Natale, i bambini e il Bambino

La newsletter “Buona domenica”

«Ogni famiglia ha le proprie tradizioni di Natale, un elemento fondamentale di questo periodo e che devono essere tramandate. Noi ad esempio accendiamo tutte le domeniche le candele della corona dell’Avvento e apriamo ogni giorno il calendario dell’Avvento. Lo facciamo a mano mia moglie ed io con un’altra famiglia: durante l’anno teniamo da parte storie di persone coraggiose della società civile che, per il loro impegno, ci sembra possano essere un valido esempio per i nostri figli (come Marco Bartoletti, imprenditore che “produce dignità” assumendo persone diversamente abili, o Maxime Mbanda, rugbista della nazionale italiana che fa il volontario in ambulanza) e poi le facciamo trovare nelle tasche del calendario. Nel periodo che precede Natale, al mattino ne leggiamo una assieme ai nostri figli». Gabriele Macario (in foto) ha 48 anni e da 20 insegna religione alla scuola primaria di Castellazzo Bormida. A lui abbiamo chiesto dei consigli su come parlare del giorno di Natale ai bambini.

Alla domanda: «Che cosa succede il giorno di Natale?» lei che cosa risponde ai suoi alunni?

«Nella mia scuola sono presenti bambini cristiani cattolici, evangelici e ortodossi: cerco sempre di proporre delle attività che possano unire e non dividere. Dalla prima alla quinta, punto a valorizzare le tradizioni presenti in ogni famiglia: come prima cosa quindi chiedo cosa fanno loro a casa il giorno di Natale e i giorni prima. In base a quello che raccontano, cerco di evidenziare la ritualità presente nelle loro narrazioni: la bellezza di fare l’albero sempre nello stesso giorno, oppure andare ogni anno in quel particolare posto con mamma e papà o con i nonni. Successivamente lavoro sul senso della festa: a quali feste sono più legati, che cosa per loro è un momento da festeggiare, a partire dal loro compleanno. Dopo tutti questi passaggi, presento i Cristiani e il loro desiderio grande di fare festa per la venuta di Gesù nel mondo. Ai più piccoli, racconto la nascita del Signore con l’ausilio di libri pop-up e video, mentre dalla terza elementare in poi leggo con i bambini i brani dal Vangelo: parlo del Natale utilizzando le fonti, perché i fatti che sono narrati dalla Bibbia sono qualcosa che unisce tutti i Cristiani».

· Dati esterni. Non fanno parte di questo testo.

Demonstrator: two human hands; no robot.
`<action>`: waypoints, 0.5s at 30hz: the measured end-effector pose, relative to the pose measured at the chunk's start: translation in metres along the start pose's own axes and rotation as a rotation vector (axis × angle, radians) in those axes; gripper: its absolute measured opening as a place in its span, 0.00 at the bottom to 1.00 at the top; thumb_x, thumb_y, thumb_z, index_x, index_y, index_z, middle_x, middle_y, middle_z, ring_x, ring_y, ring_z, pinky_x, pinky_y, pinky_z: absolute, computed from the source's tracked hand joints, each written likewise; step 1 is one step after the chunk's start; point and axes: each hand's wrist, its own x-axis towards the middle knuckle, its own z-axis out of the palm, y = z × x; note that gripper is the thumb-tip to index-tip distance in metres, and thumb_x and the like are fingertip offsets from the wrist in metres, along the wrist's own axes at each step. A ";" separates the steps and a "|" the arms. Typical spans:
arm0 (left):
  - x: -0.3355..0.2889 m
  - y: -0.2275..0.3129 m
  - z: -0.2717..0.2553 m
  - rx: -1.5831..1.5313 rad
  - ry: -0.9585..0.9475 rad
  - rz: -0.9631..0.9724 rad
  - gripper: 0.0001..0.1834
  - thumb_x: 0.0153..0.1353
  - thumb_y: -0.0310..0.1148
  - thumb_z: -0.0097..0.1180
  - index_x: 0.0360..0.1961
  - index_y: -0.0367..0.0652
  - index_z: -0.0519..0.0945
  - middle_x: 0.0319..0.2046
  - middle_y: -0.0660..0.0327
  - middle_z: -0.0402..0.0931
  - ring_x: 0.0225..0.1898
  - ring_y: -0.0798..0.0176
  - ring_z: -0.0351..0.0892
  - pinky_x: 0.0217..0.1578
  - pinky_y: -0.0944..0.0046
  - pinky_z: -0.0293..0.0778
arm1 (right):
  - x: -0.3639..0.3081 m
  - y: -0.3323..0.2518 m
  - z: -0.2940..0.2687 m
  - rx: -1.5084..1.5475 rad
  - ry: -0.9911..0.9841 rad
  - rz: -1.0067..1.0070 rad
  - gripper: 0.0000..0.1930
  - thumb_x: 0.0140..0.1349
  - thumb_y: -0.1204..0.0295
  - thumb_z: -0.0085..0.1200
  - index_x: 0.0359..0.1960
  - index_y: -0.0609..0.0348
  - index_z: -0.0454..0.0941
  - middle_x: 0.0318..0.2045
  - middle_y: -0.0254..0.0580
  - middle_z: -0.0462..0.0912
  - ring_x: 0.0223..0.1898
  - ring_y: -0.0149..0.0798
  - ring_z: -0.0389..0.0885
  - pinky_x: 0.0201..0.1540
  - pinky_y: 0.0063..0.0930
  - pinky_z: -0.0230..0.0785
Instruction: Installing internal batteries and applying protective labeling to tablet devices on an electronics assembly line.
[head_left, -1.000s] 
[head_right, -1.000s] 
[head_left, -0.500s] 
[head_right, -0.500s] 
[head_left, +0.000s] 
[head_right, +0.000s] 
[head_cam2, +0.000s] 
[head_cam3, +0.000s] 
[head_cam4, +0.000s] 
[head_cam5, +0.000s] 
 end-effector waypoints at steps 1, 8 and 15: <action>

I bambini aspettano il Natale per scartare i regali: come spiegare loro che ci sono altri aspetti di questa giornata che sono altrettanto belli?

«A tutti cerco di far cogliere che un rito legato al Natale è “scambiarsi dei doni”, e non solo riceverli. Con gli alunni più grandi, che vanno verso la preadolescenza, cerco di far cogliere il senso della festa come scambio di affetto, di cura, e non solo di oggetti. Faccio loro passare questo concetto attraverso un’azione pratica. Per esempio, vediamo insieme come preparare la tavola delle feste: come apparecchiare, come piegare i tovaglioli, come costruire da soli dei bei segnaposto. Si tratta di creare un modo per stare dentro al clima di festa senza sentirsi più bambini piccoli ma persone che si prendono cura degli altri. Con gli alunni più piccoli, faccio riflettere su questo fatto: per il compleanno, loro (le loro mamme), organizzano la festa e gli altri arrivano con i doni: si tratta di uno scambio. A Natale anche loro possono fare dei regali agli altri, seppur con poco materiale, creando lettere od oggetti con le loro mani (a scuola costruiamo dei prototipi e impariamo come fare): è un segno che sono diventati grandi. Al ritorno a scuola dopo il Natale, ricordo loro che l’incarnazione è il dono che viene fatto da Dio all’Uomo e la vita cristiana è la risposta a questo dono».

Ai genitori che cosa suggerisce di fare il giorno di Natale e i giorni seguenti con i bambini?

«Di giocare con loro, di non pensare in prima battuta ai loro bisogni fisici e materiali ma alla loro necessità di essere certi che qualcuno spenda del tempo per stare con loro. Se ne hanno la possibilità, suggerisco di portare i piccoli a vedere alcuni presepi: quello della propria parrocchia e magari a Castellazzo il grande presepe meccanizzato all’Oratorio della Santissima Pietà, che colpisce sempre i bambini. La notte della vigilia sempre a Castellazzo c’è la Messa con il presepe vivente, un evento davvero suggestivo. Nel tempo di Natale poi si può avere un’attenzione in più per gli altri, da condividere in famiglia. Per esempio si possono portare i biscotti fatti assieme ai bimbi ad amici e parenti, oppure chiedere al gruppo Caritas della parrocchia come essere concretamente di aiuto a chi ha bisogno».